Berdasarkan laporan yang diterima Internationalmedia.co.id dari AFP pada Minggu (22/2/2026), operasi penyelamatan skala besar segera diaktifkan. Pusat Pencarian dan Penyelamatan Yunani mengerahkan sejumlah kapal komersial, didukung oleh empat kapal patroli, sebuah pesawat, serta dua unit kapal dari badan perbatasan Eropa, Frontex. Dari mereka yang berhasil diselamatkan, sebagian besar merupakan warga negara Mesir dan Sudan, termasuk empat anak-anak yang kini dalam kondisi selamat.

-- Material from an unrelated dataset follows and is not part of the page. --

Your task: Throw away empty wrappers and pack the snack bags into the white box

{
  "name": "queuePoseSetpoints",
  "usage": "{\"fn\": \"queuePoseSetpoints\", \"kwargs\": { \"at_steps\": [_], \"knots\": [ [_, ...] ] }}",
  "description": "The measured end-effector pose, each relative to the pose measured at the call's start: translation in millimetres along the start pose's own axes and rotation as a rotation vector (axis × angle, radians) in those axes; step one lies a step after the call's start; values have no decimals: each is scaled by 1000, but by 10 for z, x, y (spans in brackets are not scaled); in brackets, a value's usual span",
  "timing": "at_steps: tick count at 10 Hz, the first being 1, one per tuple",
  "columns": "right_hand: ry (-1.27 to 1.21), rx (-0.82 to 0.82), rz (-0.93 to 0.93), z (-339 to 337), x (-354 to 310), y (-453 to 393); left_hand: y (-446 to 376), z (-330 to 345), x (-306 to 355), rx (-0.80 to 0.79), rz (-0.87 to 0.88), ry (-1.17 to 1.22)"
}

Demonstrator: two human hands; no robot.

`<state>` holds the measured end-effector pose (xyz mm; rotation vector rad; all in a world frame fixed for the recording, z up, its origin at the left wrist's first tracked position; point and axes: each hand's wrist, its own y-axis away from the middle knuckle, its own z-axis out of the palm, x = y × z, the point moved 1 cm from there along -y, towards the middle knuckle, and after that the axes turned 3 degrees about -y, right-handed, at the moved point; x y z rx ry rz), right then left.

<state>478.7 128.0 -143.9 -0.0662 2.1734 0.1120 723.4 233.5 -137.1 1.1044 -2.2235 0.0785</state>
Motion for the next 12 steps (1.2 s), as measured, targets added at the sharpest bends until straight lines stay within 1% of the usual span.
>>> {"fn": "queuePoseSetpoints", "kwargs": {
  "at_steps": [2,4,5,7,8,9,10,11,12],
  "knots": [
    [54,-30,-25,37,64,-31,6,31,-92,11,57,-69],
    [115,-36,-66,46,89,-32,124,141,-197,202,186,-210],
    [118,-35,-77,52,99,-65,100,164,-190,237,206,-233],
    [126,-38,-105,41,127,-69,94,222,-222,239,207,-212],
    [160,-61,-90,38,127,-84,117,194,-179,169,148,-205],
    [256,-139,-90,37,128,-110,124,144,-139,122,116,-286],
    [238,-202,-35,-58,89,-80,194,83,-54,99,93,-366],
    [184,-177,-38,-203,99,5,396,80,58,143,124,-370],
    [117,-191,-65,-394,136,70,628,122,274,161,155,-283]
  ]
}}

Menurut penyiar publik Yunani ERT, insiden nahas ini terjadi saat kapal penyelamat mendekati perahu kayu yang ditumpangi para migran. Ketika para penumpang berupaya menaiki tangga untuk berpindah ke kapal yang lebih besar, pergerakan mendadak menyebabkan perahu kecil mereka kehilangan keseimbangan dan terbalik secara tragis.

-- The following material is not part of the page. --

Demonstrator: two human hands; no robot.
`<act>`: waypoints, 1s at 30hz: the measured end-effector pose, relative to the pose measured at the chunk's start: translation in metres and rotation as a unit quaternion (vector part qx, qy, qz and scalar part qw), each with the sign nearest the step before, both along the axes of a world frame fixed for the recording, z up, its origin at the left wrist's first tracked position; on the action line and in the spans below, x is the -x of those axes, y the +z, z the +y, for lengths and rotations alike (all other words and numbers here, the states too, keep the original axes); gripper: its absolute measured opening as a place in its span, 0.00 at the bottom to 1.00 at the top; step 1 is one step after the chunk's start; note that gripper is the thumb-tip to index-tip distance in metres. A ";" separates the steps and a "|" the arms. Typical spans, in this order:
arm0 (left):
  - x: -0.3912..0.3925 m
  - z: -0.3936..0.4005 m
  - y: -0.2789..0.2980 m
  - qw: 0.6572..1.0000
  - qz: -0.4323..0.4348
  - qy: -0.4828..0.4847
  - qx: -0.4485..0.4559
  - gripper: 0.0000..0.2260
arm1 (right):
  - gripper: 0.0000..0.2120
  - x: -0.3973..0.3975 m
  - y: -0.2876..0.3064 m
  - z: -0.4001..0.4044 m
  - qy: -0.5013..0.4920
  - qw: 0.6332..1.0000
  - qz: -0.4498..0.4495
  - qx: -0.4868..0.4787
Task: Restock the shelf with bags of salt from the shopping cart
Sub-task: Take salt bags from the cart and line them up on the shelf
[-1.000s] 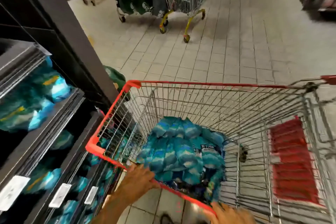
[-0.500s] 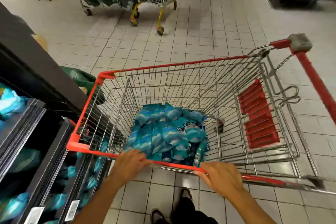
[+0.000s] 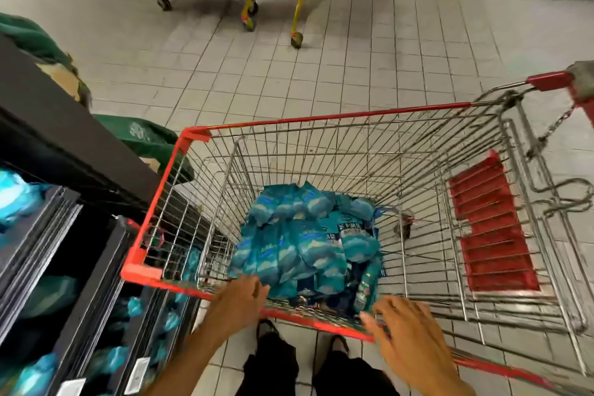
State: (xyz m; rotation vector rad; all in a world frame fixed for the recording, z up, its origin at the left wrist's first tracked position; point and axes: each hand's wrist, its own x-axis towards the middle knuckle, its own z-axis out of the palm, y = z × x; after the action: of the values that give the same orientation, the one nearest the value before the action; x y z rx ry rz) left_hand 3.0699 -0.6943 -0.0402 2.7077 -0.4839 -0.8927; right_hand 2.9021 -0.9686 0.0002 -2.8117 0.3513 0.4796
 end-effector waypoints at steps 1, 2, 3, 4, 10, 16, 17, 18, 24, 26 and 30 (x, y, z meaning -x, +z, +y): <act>-0.008 -0.001 -0.004 1.000 0.008 0.013 0.004 0.14 | 0.40 -0.011 -0.002 0.005 -0.036 0.999 0.008 -0.030; -0.018 -0.001 -0.009 0.999 0.009 0.031 0.008 0.14 | 0.38 -0.023 -0.007 0.012 -0.071 0.996 0.013 -0.061; -0.030 -0.003 -0.016 0.998 0.018 0.053 0.012 0.14 | 0.33 -0.039 -0.014 0.020 -0.097 0.991 0.018 -0.088; -0.042 -0.006 -0.025 0.997 0.036 0.071 0.018 0.14 | 0.26 -0.055 -0.024 0.029 -0.117 0.987 0.030 -0.109; -0.101 -0.019 -0.094 0.976 0.128 0.177 -0.005 0.19 | 0.20 -0.155 -0.110 0.076 -0.141 0.966 0.113 -0.186; -0.125 -0.015 -0.177 0.960 0.159 0.225 -0.036 0.27 | 0.26 -0.218 -0.208 0.102 -0.173 0.955 0.152 -0.189; -0.127 -0.013 -0.189 0.963 0.147 0.223 -0.039 0.27 | 0.27 -0.227 -0.222 0.104 -0.177 0.949 0.159 -0.204; -0.129 -0.011 -0.199 0.964 0.138 0.223 -0.036 0.27 | 0.27 -0.235 -0.234 0.106 -0.182 0.944 0.164 -0.222; -0.136 -0.011 -0.242 0.964 0.107 0.230 -0.076 0.33 | 0.32 -0.250 -0.271 0.115 -0.228 0.931 0.148 -0.243; -0.135 -0.014 -0.251 0.963 0.077 0.233 -0.113 0.35 | 0.32 -0.251 -0.272 0.119 -0.230 0.937 0.166 -0.205; -0.127 -0.019 -0.260 0.953 0.020 0.246 -0.174 0.30 | 0.30 -0.255 -0.275 0.140 -0.242 0.933 0.205 -0.171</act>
State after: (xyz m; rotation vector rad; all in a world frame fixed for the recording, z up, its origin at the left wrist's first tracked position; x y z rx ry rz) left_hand 3.1968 -0.7138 -0.2998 2.8933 0.3864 -0.9484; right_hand 3.1568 -0.8290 -0.2746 -2.1661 0.9165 0.9045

Para korban selamat yang diwawancarai ERT mengungkapkan bahwa diperkirakan ada sekitar 50 orang di atas perahu kayu tersebut saat kejadian. Tak lama setelah insiden pertama, sebuah perahu kedua yang membawa sekitar empat puluh migran lainnya terdeteksi di area yang sama, memicu operasi penyelamatan tambahan yang kompleks.
Selama lebih dari setahun terakhir, rute laut dari Libya menuju Kreta telah menjadi jalur berbahaya yang kerap dipilih para migran sebagai gerbang menuju Uni Eropa. Perairan ini dikenal dengan arusnya yang kuat dan risiko tinggi.
Data dari Komisioner Tinggi PBB untuk Pengungsi (UNHCR) menunjukkan peningkatan signifikan. Sepanjang tahun 2025, lebih dari 16.770 pencari suaka tiba di Kreta. UNHCR juga mencatat bahwa 107 orang meninggal atau dinyatakan hilang di perairan Yunani pada tahun yang sama, menyoroti bahaya yang terus mengintai.
Menanggapi lonjakan kedatangan ini, pemerintah konservatif Yunani pada musim panas lalu sempat menangguhkan pemrosesan permohonan suaka selama tiga bulan, khususnya bagi mereka yang berasal dari Libya. Kebijakan ini merupakan upaya untuk mengelola arus migran yang terus meningkat di tengah krisis kemanusiaan yang berlanjut.